The official guide to the opening ceremony said that the children did not just represent but "came from" China's ethnic groups.

"Fifty-six children from 56 Chinese ethnic groups cluster around the Chinese national flag, representing the 56 ethnic groups," it said.

This point was put to Wang Wei, executive vice-president of the Beijing organising committee at a press conference today.

"I think you are being very meticulous," he said. He said it was "traditional" to use dancers from other ethnic groups in this way.

"I would argue it is normal for dancers, performers, to be dressed in other races' clothes," he said. "I don't know exactly where these performers are from."

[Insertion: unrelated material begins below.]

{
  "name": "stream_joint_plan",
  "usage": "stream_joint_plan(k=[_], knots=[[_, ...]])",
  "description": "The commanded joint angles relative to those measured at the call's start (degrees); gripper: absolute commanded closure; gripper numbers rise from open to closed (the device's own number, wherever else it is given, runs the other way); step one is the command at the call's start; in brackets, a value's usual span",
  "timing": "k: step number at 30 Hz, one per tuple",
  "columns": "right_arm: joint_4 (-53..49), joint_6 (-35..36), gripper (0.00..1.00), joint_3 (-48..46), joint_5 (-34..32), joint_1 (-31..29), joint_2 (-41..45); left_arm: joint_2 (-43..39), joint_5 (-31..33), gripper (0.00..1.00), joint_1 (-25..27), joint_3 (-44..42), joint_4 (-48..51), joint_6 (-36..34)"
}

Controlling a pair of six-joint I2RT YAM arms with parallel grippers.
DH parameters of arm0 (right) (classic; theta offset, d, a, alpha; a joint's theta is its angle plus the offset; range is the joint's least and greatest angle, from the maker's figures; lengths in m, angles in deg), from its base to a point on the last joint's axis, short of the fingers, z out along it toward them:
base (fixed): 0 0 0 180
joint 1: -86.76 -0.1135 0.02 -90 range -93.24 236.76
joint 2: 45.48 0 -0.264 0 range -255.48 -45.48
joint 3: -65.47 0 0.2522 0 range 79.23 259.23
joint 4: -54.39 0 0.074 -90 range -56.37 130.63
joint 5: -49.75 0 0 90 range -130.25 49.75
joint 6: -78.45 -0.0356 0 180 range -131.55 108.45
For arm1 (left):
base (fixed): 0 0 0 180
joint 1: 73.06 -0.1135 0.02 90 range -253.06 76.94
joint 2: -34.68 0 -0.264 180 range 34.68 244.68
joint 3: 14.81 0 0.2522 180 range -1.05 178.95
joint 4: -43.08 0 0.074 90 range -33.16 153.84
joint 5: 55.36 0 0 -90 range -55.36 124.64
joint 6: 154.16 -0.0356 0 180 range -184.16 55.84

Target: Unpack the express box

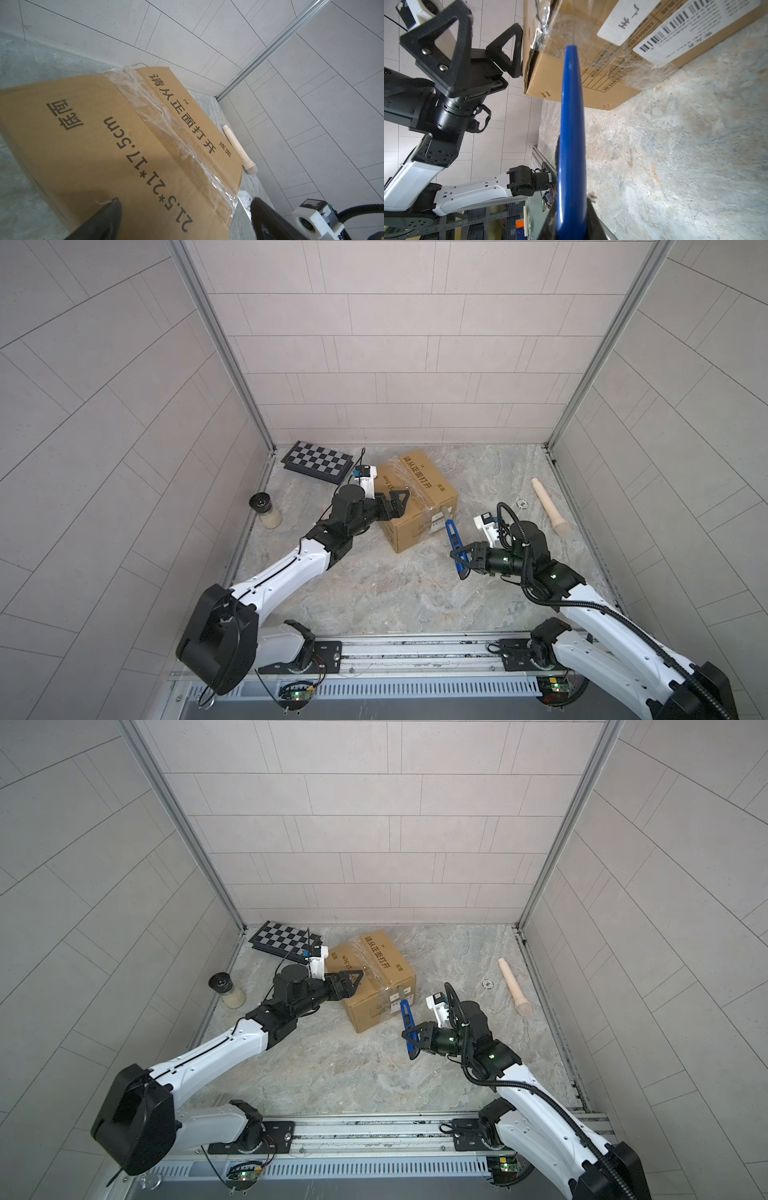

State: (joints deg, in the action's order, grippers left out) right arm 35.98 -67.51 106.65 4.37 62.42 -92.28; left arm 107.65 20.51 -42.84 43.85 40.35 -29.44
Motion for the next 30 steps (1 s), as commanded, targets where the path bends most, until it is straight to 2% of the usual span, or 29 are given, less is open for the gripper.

The initial triumph of the opening ceremony has already been clouded by revelations that the little girl who sand "Hymn to the Motherland", a patriotic Chinese anthem, was lip-synching to the pre-recorded voice of another girl who had been told she was not pretty enough to appear. The "footprint fireworks" shown on television were also pre-recorded and digitally enhanced.

The discovery that the children representing ethnic groups as diverse as Mongolians and members of the Li group from the south-western mountains were all in fact Han will hardly be noticed in China, where such practices are normal.

Nevertheless it is a sign of how sensitive ethnic relations in China are. At national Communist Party and state congresses, while the Han Chinese delegates all wear suits, carefully chosen members of ethnic minorities are told to wear traditional costume.

"Minority dances" are a regular part of state-sponsored entertainments, with performers coming from all over the country without having to belong to the relevant group.